• _DATA SECTION_:
##############################

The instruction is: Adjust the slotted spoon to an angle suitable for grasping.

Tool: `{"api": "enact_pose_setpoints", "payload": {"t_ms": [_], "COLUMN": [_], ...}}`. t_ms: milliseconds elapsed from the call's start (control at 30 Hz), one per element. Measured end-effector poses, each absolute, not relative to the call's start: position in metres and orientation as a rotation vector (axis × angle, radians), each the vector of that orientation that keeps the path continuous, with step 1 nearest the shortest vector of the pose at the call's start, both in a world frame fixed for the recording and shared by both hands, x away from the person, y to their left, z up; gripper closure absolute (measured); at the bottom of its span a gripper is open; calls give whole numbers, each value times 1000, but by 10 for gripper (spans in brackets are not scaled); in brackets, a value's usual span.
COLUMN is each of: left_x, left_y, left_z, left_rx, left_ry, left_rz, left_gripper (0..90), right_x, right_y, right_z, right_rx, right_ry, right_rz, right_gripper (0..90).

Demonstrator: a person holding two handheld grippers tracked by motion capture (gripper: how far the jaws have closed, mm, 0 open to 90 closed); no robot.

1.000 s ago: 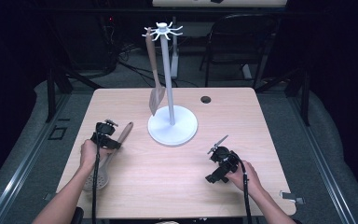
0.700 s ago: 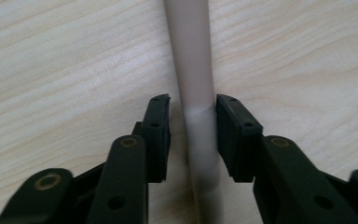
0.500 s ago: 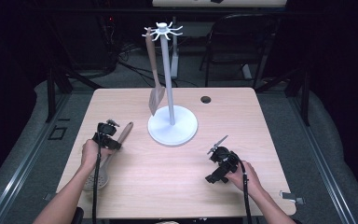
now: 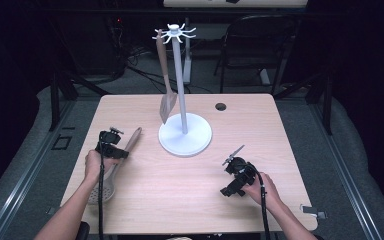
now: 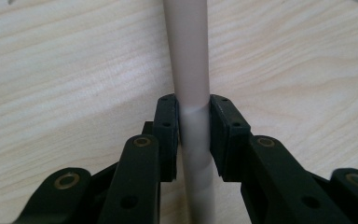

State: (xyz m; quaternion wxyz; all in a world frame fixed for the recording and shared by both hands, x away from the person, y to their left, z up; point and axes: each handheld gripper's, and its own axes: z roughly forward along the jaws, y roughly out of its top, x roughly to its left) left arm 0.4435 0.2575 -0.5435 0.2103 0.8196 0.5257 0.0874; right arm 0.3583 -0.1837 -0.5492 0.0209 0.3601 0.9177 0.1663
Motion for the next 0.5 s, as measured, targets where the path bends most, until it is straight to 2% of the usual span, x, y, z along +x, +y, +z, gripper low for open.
{"api": "enact_pose_setpoints", "payload": {"t_ms": [500], "left_x": [436], "left_y": [261], "left_z": [-532], "left_rx": [2188], "left_ry": [1411], "left_rz": [328], "left_gripper": [749], "right_x": [358], "right_y": [-184], "right_z": [-550], "right_rx": [1117], "right_ry": [2849], "right_rz": [516], "right_gripper": [63]}}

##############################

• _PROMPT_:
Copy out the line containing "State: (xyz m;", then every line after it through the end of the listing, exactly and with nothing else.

• _SOLUTION BELOW_:
State: (xyz m; quaternion wxyz; all in a world frame fixed for the recording and shared by both hands, x away from the person, y to their left, z up; point and axes: each handheld gripper's, and its own axes: z roughly forward along the jaws, y roughly out of its top, x roughly to its left) left arm 0.4435 0.2575 -0.5435 0.2103 0.8196 0.5257 0.0874; right arm 0.3583 -0.1837 -0.5492 0.0209 0.3601 0.9177 0.1663
Motion for the next 0.5 s, as measured, targets where the path bends most, until it is straight to 2% of the usual span, x, y, z along +x, +y, +z, gripper low for open.
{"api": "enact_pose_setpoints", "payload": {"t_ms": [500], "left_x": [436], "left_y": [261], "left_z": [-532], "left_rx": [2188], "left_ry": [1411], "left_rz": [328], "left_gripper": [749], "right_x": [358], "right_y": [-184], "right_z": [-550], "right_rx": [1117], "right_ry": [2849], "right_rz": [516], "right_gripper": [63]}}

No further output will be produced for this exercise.